Synergistic Effects of Herb Extracts and How They Might Assist in Cancer Drug Therapies

In exciting new research, clinical studies for the first time are reporting convincing evidence of the value and credibility of herbal therapeutics in cancer treatments. As an herbalist, botanical medicine has been an essential part of my toolbox for decades as a useful complement to conventional medicine in oncology as well as other chronic diseases, and for general health optimization.

Although researchers have frequently reported synergistic therapeutic actions of herbal ingredients, few studies have offered evidence of the underlying mechanisms for how these herbal treatments work.

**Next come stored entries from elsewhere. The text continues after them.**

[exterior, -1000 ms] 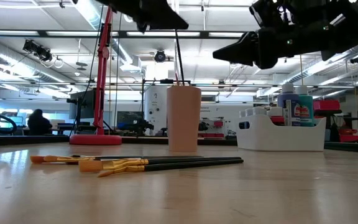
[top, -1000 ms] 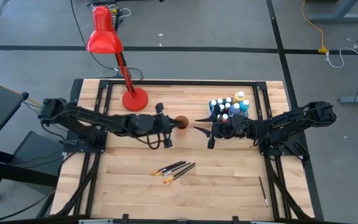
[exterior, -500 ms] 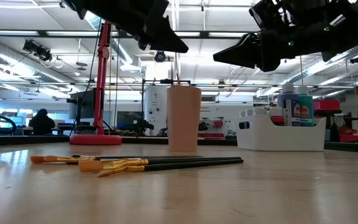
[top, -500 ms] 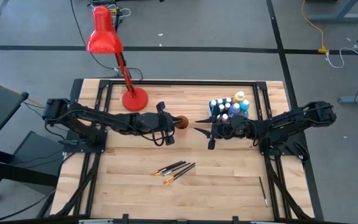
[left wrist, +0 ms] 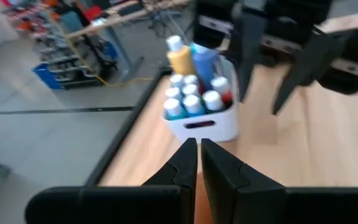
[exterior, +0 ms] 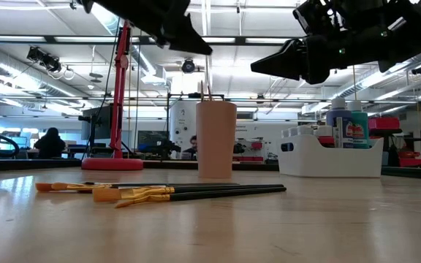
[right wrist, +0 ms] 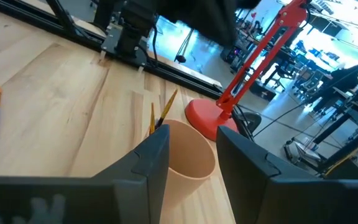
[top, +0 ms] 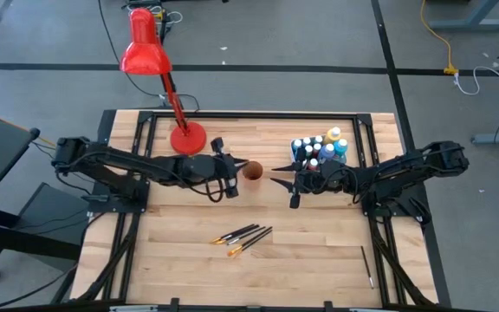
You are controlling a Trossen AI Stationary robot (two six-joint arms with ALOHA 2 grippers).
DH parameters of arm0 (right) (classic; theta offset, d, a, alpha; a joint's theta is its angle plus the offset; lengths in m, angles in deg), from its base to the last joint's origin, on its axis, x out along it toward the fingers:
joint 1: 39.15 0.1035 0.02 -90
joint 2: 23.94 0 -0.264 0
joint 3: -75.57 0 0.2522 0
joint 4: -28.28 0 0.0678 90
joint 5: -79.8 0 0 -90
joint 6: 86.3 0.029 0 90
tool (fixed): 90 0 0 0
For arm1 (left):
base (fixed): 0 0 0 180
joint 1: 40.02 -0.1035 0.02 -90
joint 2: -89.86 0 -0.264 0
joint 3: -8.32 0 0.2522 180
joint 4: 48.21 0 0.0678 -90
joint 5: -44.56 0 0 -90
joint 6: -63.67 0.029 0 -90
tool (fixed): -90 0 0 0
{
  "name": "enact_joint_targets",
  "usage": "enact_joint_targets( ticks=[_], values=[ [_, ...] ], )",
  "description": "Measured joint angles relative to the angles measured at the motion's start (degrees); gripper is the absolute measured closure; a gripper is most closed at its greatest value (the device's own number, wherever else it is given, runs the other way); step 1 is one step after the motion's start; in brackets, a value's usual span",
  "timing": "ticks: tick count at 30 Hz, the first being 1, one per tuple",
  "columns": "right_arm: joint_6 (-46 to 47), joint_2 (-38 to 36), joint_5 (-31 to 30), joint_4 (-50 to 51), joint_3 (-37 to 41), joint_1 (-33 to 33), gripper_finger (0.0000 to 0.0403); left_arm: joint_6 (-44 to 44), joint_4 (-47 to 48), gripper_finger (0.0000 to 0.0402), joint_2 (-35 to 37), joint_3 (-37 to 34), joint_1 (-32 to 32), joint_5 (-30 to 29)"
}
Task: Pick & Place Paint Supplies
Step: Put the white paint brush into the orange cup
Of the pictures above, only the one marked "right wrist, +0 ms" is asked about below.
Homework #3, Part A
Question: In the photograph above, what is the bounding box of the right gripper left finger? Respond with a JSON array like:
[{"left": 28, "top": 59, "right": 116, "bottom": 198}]
[{"left": 0, "top": 124, "right": 170, "bottom": 224}]

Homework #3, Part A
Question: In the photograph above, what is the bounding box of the office chair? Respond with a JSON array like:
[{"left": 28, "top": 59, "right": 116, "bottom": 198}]
[{"left": 292, "top": 67, "right": 323, "bottom": 100}]

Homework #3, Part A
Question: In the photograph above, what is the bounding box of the black aluminium table frame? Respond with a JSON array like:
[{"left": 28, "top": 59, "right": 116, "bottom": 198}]
[{"left": 0, "top": 0, "right": 225, "bottom": 100}]

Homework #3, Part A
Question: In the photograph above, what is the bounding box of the black table side bracket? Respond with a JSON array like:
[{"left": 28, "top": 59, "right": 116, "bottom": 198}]
[{"left": 237, "top": 112, "right": 262, "bottom": 133}]

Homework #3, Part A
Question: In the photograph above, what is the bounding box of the red desk lamp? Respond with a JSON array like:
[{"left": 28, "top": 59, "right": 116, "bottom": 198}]
[{"left": 184, "top": 0, "right": 312, "bottom": 142}]

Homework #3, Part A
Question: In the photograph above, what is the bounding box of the person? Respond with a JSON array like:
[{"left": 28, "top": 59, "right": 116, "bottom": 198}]
[{"left": 312, "top": 63, "right": 358, "bottom": 113}]

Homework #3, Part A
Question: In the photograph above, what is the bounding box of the black lamp cable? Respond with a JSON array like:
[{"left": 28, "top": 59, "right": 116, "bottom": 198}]
[{"left": 231, "top": 102, "right": 306, "bottom": 141}]

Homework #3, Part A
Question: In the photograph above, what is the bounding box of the black desk frame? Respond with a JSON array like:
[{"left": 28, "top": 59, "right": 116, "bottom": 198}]
[{"left": 312, "top": 74, "right": 358, "bottom": 178}]

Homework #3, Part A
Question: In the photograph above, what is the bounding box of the low black floor box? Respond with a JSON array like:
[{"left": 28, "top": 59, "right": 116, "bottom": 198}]
[{"left": 249, "top": 79, "right": 278, "bottom": 102}]

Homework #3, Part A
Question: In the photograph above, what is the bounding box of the terracotta orange cup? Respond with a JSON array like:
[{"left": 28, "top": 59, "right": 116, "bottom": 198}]
[{"left": 162, "top": 119, "right": 216, "bottom": 210}]

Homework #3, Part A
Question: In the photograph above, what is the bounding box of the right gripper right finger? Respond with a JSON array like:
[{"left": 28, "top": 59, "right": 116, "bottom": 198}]
[{"left": 216, "top": 126, "right": 358, "bottom": 224}]

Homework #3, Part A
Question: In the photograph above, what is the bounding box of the thin black orange-tip paintbrush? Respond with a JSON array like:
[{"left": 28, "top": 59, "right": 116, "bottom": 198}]
[{"left": 154, "top": 89, "right": 179, "bottom": 131}]

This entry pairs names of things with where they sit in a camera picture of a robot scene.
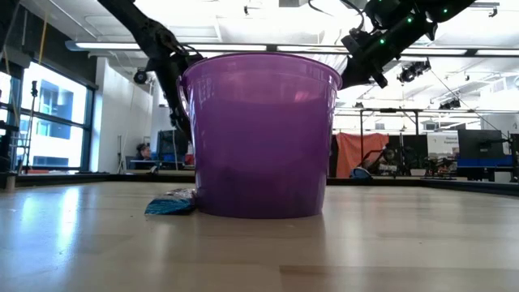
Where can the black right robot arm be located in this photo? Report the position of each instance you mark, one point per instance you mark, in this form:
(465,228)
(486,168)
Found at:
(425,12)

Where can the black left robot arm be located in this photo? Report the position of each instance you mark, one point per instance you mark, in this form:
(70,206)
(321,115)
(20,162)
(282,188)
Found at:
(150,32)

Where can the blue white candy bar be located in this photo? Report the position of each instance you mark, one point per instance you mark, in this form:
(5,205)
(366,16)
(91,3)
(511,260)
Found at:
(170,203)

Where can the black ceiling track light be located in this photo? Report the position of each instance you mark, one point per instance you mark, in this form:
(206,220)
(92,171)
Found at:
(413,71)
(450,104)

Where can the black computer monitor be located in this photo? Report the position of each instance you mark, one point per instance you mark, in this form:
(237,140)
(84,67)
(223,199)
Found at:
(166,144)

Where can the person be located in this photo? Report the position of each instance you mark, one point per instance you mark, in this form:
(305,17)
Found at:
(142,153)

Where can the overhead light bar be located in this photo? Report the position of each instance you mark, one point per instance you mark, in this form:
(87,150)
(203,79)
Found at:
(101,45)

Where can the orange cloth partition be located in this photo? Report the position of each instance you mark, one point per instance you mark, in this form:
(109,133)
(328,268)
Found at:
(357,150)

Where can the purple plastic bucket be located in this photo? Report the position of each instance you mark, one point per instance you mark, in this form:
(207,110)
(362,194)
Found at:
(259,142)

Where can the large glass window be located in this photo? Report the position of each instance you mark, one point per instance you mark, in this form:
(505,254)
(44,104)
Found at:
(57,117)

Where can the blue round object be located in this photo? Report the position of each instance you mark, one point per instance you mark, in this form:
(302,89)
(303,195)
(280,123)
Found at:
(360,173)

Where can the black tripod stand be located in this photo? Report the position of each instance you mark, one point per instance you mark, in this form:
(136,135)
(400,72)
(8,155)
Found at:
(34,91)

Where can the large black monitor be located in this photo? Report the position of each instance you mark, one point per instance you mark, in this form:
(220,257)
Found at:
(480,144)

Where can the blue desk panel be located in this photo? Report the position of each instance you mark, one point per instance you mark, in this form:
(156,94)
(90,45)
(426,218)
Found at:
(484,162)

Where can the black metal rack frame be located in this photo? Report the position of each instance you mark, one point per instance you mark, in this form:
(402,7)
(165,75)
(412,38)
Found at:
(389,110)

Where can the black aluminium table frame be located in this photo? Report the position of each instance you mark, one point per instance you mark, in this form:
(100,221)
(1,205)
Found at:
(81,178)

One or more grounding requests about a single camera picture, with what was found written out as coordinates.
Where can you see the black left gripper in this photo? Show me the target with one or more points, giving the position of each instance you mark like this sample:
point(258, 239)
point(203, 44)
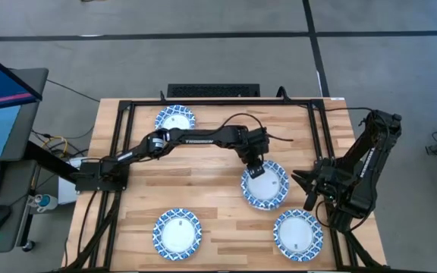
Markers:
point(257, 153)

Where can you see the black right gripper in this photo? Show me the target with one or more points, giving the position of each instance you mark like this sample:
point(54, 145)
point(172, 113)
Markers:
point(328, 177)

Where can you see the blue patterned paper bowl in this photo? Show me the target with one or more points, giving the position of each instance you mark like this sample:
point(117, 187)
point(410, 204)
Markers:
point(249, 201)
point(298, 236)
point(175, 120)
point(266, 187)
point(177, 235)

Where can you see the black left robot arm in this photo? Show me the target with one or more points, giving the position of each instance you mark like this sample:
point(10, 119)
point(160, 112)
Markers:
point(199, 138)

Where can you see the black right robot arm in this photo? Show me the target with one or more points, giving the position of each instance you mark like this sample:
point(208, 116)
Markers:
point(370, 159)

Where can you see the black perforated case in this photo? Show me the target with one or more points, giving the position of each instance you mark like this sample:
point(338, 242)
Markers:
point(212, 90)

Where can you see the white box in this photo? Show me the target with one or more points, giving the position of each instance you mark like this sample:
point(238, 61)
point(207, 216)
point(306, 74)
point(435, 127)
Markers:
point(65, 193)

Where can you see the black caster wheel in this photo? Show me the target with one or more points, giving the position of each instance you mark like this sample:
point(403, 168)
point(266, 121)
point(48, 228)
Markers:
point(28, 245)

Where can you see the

Many studies have shown cancer cell inhibition through DNA damage and activation of apoptosis-inducing enzymes by the secondary metabolites in the plant extracts. These studies have translated to in vivo activities showing remarkable results in the inhibition of cancer in animal models.[1] 

In our quest for understanding how these plant extracts work, we need to stop thinking about botanicals simply as a source for making drugs. Instead, we need to broaden our perspective to recognize what the plants offer in their entirety, as well as what they offer in concert with specific heroic drug medicines.

Why I Refer to Plant Medicines as ‘Smarty Plants’

I have a particular affinity for botanical medicines for many reasons. We have co-evolved with plants, and the simple truth is that without plants, we would cease to exist. Plants make an exponentially larger contribution to the Earth’s terrestrial biomass by volume and weight more than all other forms of life combined.[2]

Plants are unique in their structure and function, and they face a number of challenges, which include:

• Engineering their own pollination and seed dispersal,
• Finding food locally, and
• Self-defense (they cannot get out of the way of incoming threats).

Plants have had to adapt and coexist with herbivores and pathogens in their immediate environment that otherwise would overcome and destroy them. They have therefore evolved to produce secondary biochemical pathways that allow them to synthesize various chemicals, often in response to specific environmental stimuli such as herbivore-induced damage, pathogen attacks, or nutrient deprivation. These secondary compounds can be unique to specific species or generalized. 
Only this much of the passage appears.